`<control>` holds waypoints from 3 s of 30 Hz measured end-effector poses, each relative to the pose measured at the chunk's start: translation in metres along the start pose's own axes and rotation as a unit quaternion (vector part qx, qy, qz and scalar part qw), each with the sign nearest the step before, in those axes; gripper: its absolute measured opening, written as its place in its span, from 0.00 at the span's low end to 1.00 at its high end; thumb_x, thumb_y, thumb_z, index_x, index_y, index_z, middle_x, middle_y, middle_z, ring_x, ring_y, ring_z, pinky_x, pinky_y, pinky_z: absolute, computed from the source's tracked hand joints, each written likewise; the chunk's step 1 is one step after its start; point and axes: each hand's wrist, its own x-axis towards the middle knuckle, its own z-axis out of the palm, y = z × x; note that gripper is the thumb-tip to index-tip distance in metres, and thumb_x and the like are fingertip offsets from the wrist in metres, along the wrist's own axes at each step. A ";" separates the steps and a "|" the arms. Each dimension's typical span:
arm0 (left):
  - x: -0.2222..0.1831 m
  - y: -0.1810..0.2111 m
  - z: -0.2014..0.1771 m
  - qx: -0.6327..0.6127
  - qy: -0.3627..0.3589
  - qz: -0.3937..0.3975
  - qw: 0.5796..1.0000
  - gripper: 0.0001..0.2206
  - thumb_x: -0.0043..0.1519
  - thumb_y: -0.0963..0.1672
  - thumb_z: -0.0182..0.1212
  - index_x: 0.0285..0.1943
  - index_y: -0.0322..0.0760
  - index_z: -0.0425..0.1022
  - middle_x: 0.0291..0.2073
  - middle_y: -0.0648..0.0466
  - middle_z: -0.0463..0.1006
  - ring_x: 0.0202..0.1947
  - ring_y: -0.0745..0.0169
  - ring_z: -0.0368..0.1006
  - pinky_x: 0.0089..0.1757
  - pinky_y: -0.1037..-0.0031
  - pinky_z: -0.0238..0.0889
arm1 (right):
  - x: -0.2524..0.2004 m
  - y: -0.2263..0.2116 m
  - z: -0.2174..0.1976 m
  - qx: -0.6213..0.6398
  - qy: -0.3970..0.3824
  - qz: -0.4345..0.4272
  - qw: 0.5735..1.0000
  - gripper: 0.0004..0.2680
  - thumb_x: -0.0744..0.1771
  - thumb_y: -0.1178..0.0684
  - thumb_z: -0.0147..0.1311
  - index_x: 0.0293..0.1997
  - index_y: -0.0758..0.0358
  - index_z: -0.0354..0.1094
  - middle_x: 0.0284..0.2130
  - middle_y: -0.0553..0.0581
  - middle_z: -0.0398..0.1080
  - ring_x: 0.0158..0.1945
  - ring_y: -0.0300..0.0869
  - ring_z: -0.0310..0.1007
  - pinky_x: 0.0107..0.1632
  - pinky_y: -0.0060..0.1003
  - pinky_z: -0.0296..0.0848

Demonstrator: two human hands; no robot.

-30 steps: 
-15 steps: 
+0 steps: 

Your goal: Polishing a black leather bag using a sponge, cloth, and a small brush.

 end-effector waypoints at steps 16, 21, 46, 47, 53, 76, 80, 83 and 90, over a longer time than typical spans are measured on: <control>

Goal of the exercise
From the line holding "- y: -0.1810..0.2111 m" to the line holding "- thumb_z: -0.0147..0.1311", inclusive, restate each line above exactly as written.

Result
  - y: -0.1810..0.2111 m
  - z: -0.2014..0.1771 m
  - qx: -0.6327..0.6127
  - qy: -0.3627..0.3589
  - qz: -0.3937..0.3975
  - qw: 0.5796..1.0000
  - gripper: 0.0001..0.2206
  - thumb_x: -0.0043..0.1519
  - thumb_y: -0.0963..0.1672
  - thumb_z: -0.0182..0.1212
  - index_x: 0.0285..0.1943
  - index_y: -0.0322..0.0760
  - index_z: -0.0425..0.1022
  - middle_x: 0.0291..0.2073
  - middle_y: -0.0648..0.0466
  - middle_z: -0.0463..0.1006
  - ring_x: 0.0202..0.1947
  - ring_y: -0.0745..0.0169
  - ring_z: -0.0368..0.1006
  - pinky_x: 0.0089..0.1757
  - pinky_y: -0.1037..-0.0031
  - pinky_z: -0.0238..0.0889
arm1 (right):
  - x: -0.2524..0.2004 m
  - y: -0.2263..0.2116 m
  - z: -0.2174..0.1976 m
  - qx: -0.6213..0.6398
  - qy: -0.3970..0.3824
  - qz: -0.4345..0.4272
  - qw: 0.5735..1.0000
  - gripper: 0.0004..0.2680
  - thumb_x: -0.0744..0.1771
  - thumb_y: -0.1178..0.0684
  - thumb_z: -0.0147..0.1311

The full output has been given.